It’s tough being a stickler for punctuation these days. One almost dare not get up in the mornings. True, one occasionally hears a marvellous punctuation-fan joke about a panda who “eats, shoots and leaves”, but in general the stickler’s exquisite sensibilities are assaulted from all sides, causing feelings of panic and isolation. A sign at a health club will announce, “I’ts party time, on Saturday 24th May we are have a disco/party night for free, it will be a ticket only evening.” Advertisements offer decorative services to “wall’s – ceiling’s — door’s ect”. Meanwhile a newspaper placard announces “FAN’S FURY AT STADIUM INQUIRY”, which sounds quite interesting until you look inside the paper and discover that the story concerns a quite large mob of fans, actually — not just the lone hopping-mad fan so promisingly indicated by the punctuation.

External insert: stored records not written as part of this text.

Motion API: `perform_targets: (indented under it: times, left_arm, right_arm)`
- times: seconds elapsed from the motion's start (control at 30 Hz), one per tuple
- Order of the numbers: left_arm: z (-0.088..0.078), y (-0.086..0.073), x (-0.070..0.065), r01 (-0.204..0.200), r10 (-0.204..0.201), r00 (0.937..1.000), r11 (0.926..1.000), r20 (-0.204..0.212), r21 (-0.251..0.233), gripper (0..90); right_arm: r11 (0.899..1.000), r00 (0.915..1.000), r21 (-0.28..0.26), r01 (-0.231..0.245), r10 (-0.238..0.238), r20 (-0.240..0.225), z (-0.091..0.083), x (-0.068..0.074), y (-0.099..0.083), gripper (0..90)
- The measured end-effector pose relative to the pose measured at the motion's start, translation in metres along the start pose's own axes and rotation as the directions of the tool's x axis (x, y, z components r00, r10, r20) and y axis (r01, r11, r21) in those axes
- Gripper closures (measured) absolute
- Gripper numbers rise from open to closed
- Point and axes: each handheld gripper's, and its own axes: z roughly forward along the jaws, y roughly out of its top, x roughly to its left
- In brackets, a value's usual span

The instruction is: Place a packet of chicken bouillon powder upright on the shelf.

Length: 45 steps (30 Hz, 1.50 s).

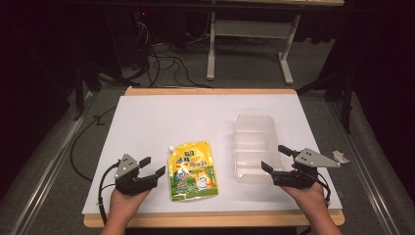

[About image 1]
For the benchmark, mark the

Everywhere one looks, there are signs of ignorance and indifference. What about that film Two Weeks Notice? Guaranteed to give sticklers a very nasty turn, that was —its posters slung along the sides of buses in letters four feet tall, with no apostrophe in sight. I remember, at the start of the Two Weeks Notice publicity campaign in the spring of 2003, emerging cheerfully from Victoria Station (was I whistling?) and stopping dead in my tracks with my fingers in my mouth. Where was the apostrophe? Surely there should be an apostrophe on that bus? If it were “one month’s notice” there would be an apostrophe (I reasoned); yes, and if it were “one week’s notice” there would be an apostrophe. Therefore “two weeks’ notice” requires an apostrophe! Buses that I should have caught (the 73; two 38s) sailed off up Buckingham Palace Road while I communed thus at length with my inner stickler, unable to move or, indeed, regain any sense of perspective.